Воспользовавшись схваткой между зверями, Антони успел перезарядить ружье. Но как выстрелишь, если кабан и псы в сплошном клубке?
Один из псов, осмелев, вцепился в кабанье ухо. И тут же упал, пропоротый клыком. Антони, прицелившись в освободившееся кровоточащее ухо зверя, выстрелил. Но рана оказалась несмертельной. Зверь продолжал попытки вырваться.
Подоспели другие охотники. Хозяин разорванного пса выстрелил в кабана почти в упор.
Огромный одинец зашатался и свалился на бок.
– Ничего себе хряк, пудов на десять! – восторгались охотники.
Тот, который добил кабана, бросился к своему издыхающему псу. Присев на корточки, долго гладил четвероногого друга.
Антони молча потрепал за ухо своего Бобика, с победоносным видом вертевшегося у его ног.

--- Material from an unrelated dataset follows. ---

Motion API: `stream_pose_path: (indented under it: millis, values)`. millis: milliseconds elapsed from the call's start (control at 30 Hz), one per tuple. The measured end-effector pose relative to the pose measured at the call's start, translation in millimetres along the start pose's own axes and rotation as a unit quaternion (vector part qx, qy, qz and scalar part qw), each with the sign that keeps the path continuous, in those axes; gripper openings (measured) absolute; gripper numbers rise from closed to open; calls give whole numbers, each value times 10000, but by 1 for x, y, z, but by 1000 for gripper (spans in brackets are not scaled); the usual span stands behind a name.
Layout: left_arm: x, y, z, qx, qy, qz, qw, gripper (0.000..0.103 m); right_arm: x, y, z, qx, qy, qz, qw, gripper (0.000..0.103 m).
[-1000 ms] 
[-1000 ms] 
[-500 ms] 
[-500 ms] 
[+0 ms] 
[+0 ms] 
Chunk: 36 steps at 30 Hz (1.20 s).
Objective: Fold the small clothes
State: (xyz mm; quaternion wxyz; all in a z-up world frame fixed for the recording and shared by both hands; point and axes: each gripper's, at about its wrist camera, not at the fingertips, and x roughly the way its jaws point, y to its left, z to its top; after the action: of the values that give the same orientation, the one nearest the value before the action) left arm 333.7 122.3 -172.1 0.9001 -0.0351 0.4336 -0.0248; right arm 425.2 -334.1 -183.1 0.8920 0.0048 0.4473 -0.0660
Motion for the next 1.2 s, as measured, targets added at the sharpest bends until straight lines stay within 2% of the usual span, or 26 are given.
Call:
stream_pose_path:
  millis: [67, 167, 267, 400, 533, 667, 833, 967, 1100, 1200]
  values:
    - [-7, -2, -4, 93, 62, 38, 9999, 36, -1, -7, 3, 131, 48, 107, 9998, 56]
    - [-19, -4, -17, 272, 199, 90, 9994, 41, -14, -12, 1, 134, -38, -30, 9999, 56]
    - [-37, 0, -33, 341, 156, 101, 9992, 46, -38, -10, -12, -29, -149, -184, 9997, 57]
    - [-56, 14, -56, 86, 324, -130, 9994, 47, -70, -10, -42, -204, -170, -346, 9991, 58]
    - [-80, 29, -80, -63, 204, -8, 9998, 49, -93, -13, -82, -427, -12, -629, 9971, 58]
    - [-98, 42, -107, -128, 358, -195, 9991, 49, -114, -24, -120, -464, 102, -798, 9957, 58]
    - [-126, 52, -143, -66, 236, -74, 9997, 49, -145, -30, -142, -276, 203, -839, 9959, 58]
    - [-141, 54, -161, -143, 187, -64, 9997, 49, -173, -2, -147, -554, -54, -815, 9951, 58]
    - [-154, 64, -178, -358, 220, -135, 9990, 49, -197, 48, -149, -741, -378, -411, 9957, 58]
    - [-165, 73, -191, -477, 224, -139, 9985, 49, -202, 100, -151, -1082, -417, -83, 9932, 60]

В новогоднюю ночь в тесной комнатушке Антони было много друзей. На столе не было хлеба, зато дымился ароматный шашлык из мяса дикого кабана, посыпанный пряными травами.
Зима сковала не только природу величавого Кавказа, но и массы обездоленного, разорённого войной народа. Города и села казались вымершими. На пустынных улицах окраин Нальчика редко можно было увидеть прохожих. Только лёгкие синие дымки, струившиеся над крышами некоторых домов, свидетельствовали о теплящейся за их стенами жизни.
Антони так и не удалось найти работу. Он начал было вырезать деревянные лопаты и ложки, но на них не было спроса на базаре. И тем не менее он рубил, тесал, строгал. Иногда, пробуя на зуб прочность древесины, держа в руках обрубок доски, размышлял: «Сделаю лопату, будет ею кто-то ворочать кучи навоза до тех пор, пока она не сломается. Потом бросят её в огонь, сожгут. Из мелких отрезков доски я выстругаю множество ложек. Одними будут зачерпывать разную похлёбку, а некоторыми и мёд».
Иногда Антони одолевала апатия, и тогда он часами сидел, рассеянно глядя в туманную муть оконного стекла.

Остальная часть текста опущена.